-- Data below follows --

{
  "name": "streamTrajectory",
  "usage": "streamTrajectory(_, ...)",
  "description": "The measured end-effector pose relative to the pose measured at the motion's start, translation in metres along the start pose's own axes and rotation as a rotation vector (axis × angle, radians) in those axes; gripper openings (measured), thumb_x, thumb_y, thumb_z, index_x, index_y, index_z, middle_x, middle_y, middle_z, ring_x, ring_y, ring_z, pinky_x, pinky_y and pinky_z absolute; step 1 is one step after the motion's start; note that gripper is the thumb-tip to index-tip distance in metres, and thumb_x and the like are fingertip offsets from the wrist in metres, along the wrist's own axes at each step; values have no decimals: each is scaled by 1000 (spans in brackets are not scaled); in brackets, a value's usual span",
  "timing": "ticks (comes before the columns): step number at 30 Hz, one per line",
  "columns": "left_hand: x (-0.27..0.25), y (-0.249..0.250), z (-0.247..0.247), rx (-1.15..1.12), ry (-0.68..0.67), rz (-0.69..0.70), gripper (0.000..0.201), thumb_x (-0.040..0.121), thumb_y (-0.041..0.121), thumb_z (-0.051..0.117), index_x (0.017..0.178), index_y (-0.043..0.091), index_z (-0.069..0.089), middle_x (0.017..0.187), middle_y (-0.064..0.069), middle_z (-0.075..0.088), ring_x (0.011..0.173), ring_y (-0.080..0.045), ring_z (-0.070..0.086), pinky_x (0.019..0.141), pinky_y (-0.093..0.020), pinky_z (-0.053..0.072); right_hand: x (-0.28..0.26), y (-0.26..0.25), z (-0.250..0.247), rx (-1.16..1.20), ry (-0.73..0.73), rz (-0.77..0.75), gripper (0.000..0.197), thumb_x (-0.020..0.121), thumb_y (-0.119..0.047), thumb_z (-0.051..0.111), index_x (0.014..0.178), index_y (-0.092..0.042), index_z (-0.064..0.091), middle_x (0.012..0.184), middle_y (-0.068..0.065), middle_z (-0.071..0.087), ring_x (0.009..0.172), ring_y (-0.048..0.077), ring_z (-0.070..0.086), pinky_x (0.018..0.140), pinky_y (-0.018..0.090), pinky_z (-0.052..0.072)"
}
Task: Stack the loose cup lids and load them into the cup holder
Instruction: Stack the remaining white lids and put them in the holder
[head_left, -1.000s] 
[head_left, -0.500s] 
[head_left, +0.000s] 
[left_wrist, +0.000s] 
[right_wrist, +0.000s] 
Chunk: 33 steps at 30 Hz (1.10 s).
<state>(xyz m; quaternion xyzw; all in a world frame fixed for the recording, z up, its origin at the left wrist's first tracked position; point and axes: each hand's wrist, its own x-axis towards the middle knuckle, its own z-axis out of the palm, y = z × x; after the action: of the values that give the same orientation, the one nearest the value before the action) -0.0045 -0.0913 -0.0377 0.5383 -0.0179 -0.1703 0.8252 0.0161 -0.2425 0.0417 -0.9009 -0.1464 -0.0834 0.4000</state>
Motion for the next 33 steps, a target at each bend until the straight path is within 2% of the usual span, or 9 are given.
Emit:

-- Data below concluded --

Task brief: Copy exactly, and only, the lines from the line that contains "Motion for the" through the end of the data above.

Result of the task:
Motion for the next 33 steps, a target at each bend until the straight path is within 2% of the usual span, or 9 are given.
Emit:

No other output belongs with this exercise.